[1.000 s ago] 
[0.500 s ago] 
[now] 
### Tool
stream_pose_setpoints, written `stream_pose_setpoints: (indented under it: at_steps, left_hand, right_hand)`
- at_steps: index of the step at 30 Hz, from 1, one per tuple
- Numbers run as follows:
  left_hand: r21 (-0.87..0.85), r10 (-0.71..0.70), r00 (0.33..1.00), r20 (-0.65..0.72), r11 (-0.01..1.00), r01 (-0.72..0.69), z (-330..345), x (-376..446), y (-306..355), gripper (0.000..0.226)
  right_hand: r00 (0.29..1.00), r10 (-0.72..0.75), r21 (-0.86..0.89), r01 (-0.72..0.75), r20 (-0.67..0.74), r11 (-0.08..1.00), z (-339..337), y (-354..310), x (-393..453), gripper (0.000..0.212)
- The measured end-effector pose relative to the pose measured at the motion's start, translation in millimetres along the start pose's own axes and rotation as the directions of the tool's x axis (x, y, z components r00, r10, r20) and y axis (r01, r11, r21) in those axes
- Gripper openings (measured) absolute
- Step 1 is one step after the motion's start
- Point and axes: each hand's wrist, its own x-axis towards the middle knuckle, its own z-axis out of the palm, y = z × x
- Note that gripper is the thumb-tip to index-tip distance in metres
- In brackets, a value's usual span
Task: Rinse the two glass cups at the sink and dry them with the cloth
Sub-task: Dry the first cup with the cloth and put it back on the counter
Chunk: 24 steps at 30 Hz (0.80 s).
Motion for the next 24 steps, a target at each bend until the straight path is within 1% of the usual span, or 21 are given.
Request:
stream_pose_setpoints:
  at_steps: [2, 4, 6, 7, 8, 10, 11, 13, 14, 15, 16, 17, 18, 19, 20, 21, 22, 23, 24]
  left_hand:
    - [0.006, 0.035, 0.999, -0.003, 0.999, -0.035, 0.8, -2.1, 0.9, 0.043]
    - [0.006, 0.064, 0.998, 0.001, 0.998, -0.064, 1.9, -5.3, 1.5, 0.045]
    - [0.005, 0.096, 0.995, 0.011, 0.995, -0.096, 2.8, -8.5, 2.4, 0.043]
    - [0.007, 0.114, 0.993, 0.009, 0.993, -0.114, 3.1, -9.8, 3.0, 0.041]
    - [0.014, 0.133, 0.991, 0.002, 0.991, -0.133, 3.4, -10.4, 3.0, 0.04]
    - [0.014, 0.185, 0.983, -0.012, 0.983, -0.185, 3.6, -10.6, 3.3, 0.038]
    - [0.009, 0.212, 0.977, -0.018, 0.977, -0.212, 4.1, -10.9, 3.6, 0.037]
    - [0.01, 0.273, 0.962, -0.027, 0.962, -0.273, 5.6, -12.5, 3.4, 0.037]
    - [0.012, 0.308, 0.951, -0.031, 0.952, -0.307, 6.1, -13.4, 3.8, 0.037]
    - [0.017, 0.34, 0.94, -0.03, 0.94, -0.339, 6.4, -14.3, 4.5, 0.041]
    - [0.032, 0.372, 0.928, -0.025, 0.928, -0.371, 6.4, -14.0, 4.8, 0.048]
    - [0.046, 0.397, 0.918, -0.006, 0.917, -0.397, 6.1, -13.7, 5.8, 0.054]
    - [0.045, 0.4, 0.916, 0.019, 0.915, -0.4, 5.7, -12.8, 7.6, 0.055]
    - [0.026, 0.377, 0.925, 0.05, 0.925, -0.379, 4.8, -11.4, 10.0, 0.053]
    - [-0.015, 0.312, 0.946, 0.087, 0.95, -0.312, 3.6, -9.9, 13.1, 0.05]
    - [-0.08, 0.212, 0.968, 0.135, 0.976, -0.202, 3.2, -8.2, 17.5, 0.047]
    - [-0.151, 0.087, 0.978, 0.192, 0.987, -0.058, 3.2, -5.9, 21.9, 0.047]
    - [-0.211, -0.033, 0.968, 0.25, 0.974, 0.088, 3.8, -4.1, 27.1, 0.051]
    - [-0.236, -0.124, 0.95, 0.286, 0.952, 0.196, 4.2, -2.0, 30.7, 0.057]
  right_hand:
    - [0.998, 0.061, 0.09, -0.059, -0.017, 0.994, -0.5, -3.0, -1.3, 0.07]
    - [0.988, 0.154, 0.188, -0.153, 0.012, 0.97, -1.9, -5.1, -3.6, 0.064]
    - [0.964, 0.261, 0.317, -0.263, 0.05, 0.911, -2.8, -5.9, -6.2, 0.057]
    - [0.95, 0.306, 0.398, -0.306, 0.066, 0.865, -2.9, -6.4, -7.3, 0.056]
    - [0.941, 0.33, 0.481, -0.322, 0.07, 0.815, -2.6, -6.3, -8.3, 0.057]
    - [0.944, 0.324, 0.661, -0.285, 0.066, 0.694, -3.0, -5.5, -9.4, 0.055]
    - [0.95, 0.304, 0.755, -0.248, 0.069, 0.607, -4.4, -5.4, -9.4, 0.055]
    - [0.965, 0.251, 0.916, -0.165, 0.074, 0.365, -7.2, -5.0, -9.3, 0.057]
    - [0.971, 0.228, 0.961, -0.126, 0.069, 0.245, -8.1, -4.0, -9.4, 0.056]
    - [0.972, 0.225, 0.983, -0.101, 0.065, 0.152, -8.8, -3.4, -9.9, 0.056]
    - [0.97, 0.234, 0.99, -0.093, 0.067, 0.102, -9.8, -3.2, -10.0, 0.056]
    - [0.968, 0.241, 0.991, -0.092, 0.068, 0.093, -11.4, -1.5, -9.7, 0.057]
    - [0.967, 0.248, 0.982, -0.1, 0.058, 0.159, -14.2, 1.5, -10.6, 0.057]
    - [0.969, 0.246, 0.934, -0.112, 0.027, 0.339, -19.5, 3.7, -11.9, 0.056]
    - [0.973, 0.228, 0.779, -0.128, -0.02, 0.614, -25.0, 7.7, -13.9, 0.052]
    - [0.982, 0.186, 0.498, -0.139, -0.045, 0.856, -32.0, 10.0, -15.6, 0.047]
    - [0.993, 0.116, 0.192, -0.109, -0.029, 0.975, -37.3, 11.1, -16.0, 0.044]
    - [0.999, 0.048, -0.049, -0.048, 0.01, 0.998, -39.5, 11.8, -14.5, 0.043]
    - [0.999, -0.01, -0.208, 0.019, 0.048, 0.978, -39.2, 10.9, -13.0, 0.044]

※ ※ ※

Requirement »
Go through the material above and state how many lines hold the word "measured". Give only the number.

Task solution »
2